### What you will do
Return, word for word, the lines of the listing below from the one with "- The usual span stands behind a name" through the one with "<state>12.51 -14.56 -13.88", and no other lines.
[[ Excerpted data open ]]
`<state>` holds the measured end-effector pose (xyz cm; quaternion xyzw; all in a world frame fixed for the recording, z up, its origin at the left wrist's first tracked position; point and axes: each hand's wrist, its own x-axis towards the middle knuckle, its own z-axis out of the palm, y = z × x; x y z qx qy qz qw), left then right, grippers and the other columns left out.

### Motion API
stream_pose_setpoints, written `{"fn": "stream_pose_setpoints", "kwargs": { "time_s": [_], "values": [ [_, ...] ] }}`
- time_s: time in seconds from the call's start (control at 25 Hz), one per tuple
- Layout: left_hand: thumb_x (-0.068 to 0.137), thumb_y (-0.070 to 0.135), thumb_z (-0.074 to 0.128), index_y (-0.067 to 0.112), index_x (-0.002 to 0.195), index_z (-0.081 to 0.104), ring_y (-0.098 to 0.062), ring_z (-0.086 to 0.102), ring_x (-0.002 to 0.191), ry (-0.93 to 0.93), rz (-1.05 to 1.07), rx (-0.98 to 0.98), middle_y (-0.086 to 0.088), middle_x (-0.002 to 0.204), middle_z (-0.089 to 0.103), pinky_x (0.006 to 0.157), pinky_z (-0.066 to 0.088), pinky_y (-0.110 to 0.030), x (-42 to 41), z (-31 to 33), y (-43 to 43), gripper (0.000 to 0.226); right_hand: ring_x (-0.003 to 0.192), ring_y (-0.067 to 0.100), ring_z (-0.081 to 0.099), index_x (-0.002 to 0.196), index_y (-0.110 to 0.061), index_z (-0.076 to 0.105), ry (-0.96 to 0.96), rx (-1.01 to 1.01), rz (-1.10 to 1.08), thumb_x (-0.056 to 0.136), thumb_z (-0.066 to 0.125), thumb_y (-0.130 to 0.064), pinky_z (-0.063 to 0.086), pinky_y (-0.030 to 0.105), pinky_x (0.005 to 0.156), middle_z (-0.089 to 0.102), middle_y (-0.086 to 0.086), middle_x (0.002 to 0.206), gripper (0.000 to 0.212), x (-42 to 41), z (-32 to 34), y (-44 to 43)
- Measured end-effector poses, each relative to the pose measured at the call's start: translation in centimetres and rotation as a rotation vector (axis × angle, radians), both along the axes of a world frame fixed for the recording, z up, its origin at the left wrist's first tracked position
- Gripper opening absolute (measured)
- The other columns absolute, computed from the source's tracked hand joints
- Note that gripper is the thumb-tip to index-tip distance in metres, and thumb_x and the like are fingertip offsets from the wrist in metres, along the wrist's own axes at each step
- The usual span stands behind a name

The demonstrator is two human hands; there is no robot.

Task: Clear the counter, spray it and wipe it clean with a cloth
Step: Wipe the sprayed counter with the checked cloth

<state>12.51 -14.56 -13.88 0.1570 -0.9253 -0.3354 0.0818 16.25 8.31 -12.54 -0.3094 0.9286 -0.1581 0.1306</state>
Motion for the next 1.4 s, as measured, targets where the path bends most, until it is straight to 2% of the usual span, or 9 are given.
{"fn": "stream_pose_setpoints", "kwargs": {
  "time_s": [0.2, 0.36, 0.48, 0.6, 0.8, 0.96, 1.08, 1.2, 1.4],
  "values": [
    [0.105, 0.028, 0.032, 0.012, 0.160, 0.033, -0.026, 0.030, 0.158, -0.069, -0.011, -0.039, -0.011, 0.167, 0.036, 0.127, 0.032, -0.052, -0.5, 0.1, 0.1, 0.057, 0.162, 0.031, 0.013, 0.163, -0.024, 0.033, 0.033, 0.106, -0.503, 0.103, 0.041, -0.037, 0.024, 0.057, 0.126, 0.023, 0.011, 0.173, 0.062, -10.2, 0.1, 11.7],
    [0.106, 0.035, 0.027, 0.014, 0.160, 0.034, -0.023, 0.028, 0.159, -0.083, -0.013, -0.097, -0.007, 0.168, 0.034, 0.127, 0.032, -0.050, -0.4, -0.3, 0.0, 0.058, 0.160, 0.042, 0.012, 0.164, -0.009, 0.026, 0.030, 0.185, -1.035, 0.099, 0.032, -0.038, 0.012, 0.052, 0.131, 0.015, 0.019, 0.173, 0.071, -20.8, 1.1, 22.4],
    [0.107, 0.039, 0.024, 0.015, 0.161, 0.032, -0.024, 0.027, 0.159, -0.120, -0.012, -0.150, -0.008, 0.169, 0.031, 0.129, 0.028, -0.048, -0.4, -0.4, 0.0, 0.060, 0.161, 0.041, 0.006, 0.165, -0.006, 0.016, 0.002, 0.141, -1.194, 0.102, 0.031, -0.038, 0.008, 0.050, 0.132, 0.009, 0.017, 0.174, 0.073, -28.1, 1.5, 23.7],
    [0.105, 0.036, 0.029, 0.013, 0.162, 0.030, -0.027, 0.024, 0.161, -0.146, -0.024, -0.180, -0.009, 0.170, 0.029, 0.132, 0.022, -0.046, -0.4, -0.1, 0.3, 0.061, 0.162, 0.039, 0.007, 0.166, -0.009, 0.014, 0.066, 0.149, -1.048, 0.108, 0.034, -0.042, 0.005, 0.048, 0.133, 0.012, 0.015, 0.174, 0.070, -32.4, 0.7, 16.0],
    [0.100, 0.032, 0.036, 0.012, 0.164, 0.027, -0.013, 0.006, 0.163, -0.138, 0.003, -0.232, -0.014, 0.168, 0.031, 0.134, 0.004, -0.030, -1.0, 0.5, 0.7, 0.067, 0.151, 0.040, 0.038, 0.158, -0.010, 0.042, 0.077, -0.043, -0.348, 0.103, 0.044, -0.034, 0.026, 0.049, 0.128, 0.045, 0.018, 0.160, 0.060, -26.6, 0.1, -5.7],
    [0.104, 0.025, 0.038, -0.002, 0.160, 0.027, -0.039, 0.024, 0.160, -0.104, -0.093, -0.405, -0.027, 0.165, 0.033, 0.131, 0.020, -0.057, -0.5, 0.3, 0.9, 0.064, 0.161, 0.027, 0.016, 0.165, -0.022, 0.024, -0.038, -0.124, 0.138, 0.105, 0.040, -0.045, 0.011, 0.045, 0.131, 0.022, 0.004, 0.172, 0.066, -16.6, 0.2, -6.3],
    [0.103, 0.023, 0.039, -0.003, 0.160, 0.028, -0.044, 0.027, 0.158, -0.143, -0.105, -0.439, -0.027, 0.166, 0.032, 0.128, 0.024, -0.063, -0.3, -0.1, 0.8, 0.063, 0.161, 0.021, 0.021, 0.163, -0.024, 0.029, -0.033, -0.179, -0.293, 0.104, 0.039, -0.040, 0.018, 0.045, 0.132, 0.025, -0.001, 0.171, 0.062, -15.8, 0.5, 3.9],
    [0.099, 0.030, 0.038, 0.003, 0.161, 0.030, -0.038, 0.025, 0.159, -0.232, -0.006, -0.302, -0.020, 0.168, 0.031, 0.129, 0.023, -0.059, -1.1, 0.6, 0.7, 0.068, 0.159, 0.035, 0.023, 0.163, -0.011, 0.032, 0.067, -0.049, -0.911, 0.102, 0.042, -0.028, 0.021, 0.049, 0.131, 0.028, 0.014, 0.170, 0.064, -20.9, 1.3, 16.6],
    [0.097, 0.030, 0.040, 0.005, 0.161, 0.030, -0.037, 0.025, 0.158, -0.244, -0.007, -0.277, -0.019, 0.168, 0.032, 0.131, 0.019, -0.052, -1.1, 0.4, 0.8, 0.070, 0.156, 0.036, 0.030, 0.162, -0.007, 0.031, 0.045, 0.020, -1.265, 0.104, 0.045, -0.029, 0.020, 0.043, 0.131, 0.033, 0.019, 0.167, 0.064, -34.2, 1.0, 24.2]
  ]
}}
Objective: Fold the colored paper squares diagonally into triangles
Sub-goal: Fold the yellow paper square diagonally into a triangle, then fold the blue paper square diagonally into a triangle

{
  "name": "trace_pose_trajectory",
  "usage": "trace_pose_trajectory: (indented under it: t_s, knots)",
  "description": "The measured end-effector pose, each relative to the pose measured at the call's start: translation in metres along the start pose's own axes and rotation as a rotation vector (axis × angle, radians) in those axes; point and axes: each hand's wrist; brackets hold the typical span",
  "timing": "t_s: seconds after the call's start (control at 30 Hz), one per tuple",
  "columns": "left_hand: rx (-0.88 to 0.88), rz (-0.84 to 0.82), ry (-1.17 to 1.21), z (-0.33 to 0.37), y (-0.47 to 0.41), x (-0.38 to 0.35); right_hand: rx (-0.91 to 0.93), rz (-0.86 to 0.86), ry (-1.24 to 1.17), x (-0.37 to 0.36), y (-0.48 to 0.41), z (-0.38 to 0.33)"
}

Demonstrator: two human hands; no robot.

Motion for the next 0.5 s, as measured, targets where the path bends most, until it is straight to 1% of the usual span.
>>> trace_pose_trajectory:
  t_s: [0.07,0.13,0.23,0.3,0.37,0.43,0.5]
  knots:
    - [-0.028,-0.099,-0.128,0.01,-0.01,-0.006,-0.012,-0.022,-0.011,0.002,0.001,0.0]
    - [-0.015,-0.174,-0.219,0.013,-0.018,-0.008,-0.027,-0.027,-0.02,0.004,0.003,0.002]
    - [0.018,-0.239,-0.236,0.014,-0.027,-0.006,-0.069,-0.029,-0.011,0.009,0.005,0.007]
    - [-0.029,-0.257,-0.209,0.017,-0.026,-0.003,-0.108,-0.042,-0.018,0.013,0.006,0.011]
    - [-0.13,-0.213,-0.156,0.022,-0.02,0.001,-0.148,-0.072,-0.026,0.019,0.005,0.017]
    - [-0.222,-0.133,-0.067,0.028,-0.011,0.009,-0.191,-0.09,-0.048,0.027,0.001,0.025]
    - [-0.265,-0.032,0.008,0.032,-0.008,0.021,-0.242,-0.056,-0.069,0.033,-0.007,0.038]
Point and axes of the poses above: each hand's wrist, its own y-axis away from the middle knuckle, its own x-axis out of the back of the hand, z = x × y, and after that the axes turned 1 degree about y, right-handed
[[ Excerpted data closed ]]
### Reply to the task
- The usual span stands behind a name

The demonstrator is two human hands; there is no robot.

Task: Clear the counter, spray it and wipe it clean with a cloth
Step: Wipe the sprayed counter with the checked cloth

<state>12.51 -14.56 -13.88 0.1570 -0.9253 -0.3354 0.0818 16.25 8.31 -12.54 -0.3094 0.9286 -0.1581 0.1306</state>

This exercise has been worked through to completion.